> Data to process:
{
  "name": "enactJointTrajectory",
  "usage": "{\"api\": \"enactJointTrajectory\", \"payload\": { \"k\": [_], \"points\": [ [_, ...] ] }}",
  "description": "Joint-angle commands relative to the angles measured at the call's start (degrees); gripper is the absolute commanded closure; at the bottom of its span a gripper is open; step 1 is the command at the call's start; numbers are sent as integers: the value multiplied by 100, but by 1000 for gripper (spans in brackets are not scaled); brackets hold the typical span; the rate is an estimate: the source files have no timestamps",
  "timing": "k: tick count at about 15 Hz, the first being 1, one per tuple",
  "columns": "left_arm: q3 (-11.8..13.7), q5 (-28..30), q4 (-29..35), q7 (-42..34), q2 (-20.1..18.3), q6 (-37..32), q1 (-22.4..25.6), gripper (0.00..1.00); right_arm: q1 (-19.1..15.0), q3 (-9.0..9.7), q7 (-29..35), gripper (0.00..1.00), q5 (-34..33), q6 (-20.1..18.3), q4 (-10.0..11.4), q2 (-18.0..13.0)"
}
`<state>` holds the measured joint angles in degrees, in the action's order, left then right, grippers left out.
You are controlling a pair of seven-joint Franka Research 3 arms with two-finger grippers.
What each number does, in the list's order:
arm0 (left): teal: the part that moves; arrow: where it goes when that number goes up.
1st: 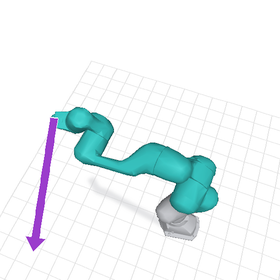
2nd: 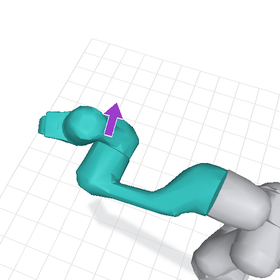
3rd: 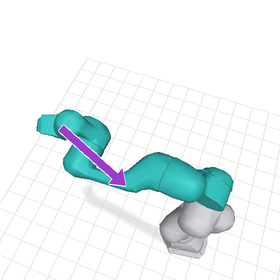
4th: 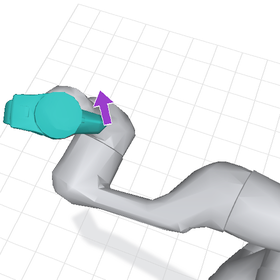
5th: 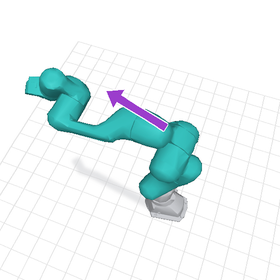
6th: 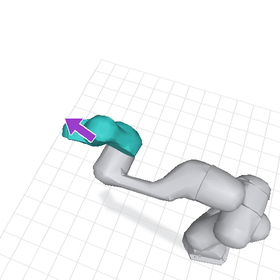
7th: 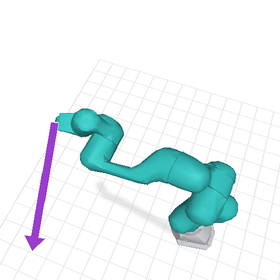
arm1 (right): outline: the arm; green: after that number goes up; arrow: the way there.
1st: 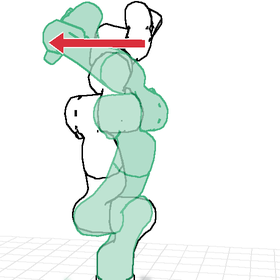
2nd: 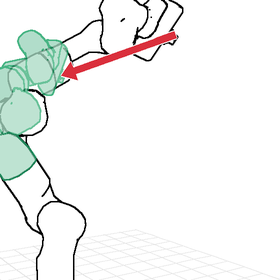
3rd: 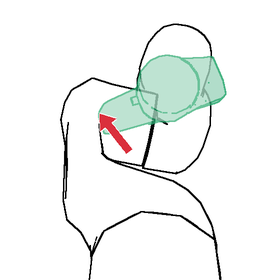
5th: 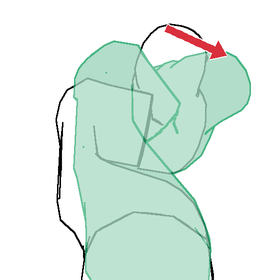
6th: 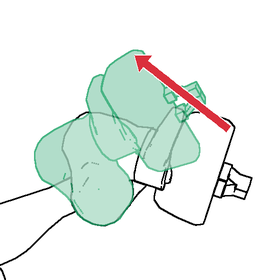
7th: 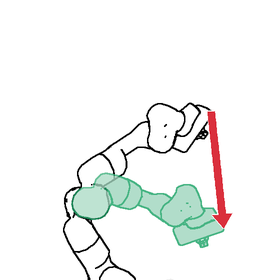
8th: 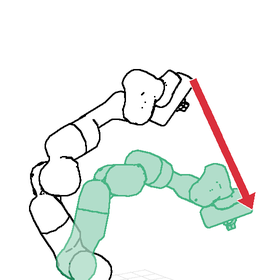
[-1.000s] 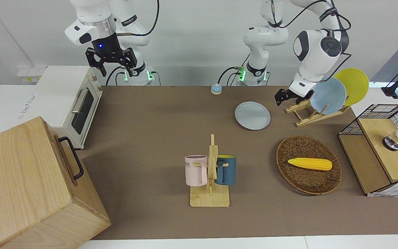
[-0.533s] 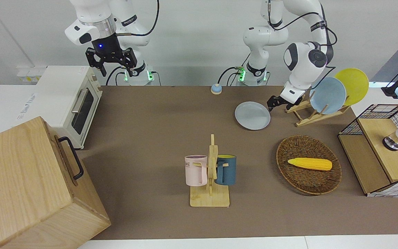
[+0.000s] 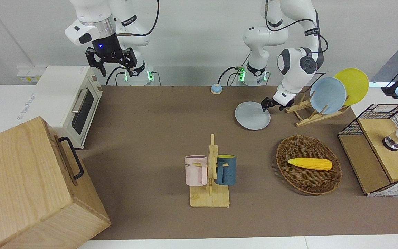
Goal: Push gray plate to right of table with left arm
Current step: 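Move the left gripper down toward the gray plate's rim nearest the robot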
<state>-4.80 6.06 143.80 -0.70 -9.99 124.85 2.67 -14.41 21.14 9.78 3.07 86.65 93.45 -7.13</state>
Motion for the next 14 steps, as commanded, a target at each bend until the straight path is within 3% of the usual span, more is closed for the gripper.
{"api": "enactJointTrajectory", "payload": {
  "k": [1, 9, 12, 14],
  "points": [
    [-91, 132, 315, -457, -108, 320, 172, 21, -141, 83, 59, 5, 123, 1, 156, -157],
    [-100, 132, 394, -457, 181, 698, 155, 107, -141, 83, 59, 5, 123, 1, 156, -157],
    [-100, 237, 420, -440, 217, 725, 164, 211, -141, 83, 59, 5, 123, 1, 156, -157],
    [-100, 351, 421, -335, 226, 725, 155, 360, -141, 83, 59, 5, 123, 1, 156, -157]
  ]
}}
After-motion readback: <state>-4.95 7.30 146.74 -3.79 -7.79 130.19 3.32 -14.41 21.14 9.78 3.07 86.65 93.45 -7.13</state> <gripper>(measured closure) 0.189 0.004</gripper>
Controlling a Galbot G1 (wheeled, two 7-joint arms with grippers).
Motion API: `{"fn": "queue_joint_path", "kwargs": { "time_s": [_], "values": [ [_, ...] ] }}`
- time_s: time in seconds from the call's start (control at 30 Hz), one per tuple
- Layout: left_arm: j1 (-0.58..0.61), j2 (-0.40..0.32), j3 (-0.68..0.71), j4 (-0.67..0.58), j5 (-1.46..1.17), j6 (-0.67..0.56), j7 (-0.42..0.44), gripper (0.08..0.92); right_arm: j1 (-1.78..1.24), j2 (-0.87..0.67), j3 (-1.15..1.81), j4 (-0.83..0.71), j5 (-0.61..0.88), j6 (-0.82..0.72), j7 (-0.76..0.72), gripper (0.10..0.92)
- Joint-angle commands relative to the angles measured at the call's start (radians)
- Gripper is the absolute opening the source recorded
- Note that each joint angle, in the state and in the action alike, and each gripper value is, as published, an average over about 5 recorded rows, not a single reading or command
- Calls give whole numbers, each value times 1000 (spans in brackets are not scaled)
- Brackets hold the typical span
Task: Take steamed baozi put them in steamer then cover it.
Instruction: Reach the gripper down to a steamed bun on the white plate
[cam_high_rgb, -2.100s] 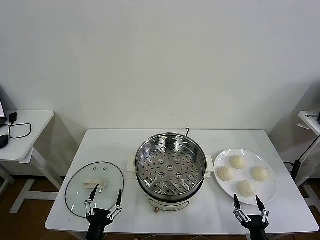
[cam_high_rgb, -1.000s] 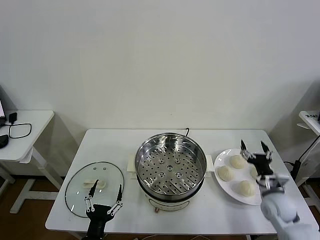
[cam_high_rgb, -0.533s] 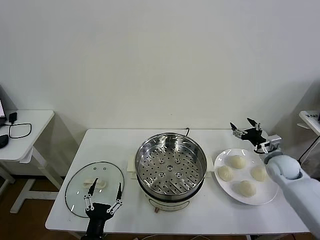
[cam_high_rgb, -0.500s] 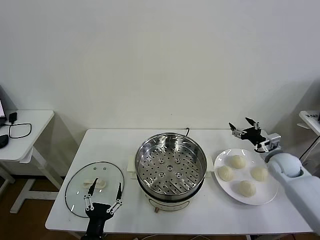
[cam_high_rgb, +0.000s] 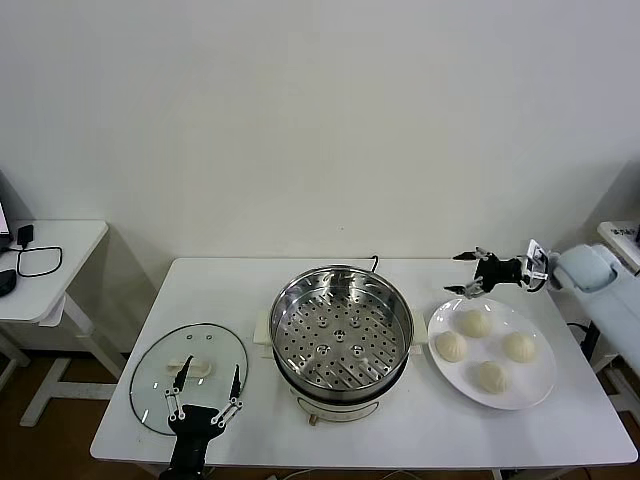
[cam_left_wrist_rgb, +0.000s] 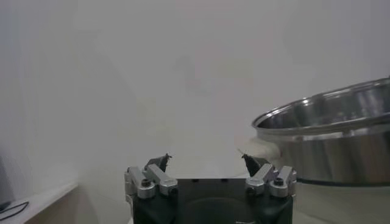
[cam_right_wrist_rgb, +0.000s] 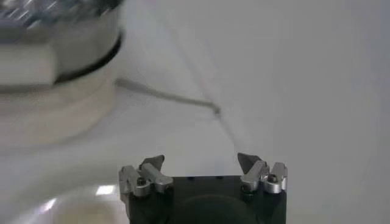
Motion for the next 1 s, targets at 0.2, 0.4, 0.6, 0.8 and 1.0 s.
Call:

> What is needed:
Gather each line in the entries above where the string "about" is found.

> Output of the task:
  "timing": "k: tick count at about 15 Hz, the first being 1, one per tuple",
- Note that each joint angle, in the state and in the action alike, and each gripper value is, as published, an average over about 5 recorded rows, not a single reading or command

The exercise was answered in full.